- Task requirements
Whenever the word "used" shows up in a line of the data, copy that line.

- Material provided

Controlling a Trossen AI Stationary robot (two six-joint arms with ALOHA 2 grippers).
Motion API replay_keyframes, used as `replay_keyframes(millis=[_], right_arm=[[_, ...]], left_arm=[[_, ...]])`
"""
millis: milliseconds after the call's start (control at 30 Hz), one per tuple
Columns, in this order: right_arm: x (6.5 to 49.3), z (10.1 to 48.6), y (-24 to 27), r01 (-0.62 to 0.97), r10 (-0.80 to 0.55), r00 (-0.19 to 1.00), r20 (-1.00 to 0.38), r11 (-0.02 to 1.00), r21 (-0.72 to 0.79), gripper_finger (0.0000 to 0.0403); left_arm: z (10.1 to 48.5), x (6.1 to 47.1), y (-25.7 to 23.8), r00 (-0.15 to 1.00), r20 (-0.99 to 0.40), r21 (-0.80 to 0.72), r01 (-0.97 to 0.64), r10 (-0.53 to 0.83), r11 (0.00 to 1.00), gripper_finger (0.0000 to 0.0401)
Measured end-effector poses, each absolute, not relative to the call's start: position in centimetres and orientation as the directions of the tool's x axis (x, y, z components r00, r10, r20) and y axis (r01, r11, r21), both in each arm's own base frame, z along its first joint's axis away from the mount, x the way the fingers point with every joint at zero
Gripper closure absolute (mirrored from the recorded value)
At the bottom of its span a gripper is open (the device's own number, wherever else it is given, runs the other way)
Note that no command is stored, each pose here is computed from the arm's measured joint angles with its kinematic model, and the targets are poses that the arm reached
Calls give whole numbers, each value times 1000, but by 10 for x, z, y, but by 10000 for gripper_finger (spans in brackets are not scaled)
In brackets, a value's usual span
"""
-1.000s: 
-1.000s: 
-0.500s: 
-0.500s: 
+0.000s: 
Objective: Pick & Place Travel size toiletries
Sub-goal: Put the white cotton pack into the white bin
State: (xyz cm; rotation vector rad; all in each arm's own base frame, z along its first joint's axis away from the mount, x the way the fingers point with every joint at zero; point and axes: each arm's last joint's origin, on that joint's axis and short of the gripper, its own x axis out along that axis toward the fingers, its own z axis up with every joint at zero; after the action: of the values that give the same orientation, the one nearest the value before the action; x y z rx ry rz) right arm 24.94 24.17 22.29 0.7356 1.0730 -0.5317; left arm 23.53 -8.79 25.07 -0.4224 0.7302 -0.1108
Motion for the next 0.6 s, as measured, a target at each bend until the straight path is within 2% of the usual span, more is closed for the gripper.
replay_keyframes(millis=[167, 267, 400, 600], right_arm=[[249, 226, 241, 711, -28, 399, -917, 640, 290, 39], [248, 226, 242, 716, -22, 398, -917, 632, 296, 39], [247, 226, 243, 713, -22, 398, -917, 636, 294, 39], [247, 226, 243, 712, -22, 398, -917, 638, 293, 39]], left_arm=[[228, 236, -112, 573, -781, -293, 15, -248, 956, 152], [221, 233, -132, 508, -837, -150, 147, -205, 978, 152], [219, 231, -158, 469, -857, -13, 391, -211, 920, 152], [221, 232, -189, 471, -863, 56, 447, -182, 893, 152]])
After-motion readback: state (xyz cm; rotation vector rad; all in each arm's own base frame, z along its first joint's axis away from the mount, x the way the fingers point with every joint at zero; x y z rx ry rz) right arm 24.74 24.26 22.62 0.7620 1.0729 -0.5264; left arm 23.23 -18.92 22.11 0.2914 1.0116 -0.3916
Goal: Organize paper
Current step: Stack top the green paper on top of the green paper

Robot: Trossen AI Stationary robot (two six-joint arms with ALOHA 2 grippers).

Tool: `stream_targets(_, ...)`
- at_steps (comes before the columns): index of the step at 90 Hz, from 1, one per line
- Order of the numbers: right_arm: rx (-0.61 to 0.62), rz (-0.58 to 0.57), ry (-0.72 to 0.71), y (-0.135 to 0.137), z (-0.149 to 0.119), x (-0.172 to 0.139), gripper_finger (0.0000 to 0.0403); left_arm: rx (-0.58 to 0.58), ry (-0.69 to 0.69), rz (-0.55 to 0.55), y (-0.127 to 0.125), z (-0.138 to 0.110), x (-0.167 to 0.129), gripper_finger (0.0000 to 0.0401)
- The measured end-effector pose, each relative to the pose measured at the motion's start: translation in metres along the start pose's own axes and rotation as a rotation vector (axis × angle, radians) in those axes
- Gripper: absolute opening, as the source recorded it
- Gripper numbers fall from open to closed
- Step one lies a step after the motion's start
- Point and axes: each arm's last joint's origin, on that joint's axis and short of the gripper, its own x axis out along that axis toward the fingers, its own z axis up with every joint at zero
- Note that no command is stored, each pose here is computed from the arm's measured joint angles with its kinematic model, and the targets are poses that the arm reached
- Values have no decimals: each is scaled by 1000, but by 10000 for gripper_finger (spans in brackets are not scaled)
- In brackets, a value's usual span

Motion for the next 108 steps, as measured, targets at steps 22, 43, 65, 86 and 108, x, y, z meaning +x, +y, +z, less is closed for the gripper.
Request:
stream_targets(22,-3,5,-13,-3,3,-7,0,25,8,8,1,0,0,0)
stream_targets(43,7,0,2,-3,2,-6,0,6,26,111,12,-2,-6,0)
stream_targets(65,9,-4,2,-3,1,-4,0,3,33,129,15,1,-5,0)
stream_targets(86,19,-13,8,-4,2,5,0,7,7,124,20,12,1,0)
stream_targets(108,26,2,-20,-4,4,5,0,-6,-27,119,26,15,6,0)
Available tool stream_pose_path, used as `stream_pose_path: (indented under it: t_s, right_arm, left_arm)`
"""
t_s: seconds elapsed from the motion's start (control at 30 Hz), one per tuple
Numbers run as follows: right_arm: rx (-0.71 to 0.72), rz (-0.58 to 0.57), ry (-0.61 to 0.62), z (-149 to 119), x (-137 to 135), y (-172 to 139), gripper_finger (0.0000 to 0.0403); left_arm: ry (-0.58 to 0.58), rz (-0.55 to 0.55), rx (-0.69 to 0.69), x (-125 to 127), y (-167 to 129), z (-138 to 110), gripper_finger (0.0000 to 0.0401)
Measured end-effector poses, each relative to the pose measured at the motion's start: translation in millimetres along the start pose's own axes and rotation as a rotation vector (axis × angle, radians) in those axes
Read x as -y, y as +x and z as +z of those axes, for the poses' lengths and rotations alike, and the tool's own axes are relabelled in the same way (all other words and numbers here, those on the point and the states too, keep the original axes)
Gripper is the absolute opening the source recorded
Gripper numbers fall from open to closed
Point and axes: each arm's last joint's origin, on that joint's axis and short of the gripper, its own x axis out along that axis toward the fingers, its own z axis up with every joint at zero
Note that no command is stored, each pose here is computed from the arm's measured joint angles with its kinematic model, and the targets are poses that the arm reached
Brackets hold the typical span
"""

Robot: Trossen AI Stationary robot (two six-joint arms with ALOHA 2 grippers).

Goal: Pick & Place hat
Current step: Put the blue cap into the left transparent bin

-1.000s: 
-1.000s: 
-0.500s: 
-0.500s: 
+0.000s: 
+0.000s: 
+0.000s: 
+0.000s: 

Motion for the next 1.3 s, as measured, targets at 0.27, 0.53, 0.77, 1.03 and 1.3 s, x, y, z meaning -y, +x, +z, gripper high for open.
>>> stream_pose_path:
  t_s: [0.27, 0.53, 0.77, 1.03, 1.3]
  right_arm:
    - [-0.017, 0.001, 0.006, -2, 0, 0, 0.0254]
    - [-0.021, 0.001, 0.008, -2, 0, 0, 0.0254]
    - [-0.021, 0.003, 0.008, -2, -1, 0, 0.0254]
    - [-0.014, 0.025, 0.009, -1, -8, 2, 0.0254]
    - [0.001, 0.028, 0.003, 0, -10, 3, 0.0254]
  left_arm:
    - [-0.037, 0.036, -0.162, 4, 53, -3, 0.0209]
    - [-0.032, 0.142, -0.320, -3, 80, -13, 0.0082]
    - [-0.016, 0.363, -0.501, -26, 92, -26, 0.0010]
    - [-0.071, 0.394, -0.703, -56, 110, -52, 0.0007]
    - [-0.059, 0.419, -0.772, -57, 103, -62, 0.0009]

- Exercise response
Motion API replay_keyframes, used as `replay_keyframes(millis=[_], right_arm=[[_, ...]], left_arm=[[_, ...]])`
Available tool stream_pose_path, used as `stream_pose_path: (indented under it: t_s, right_arm, left_arm)`

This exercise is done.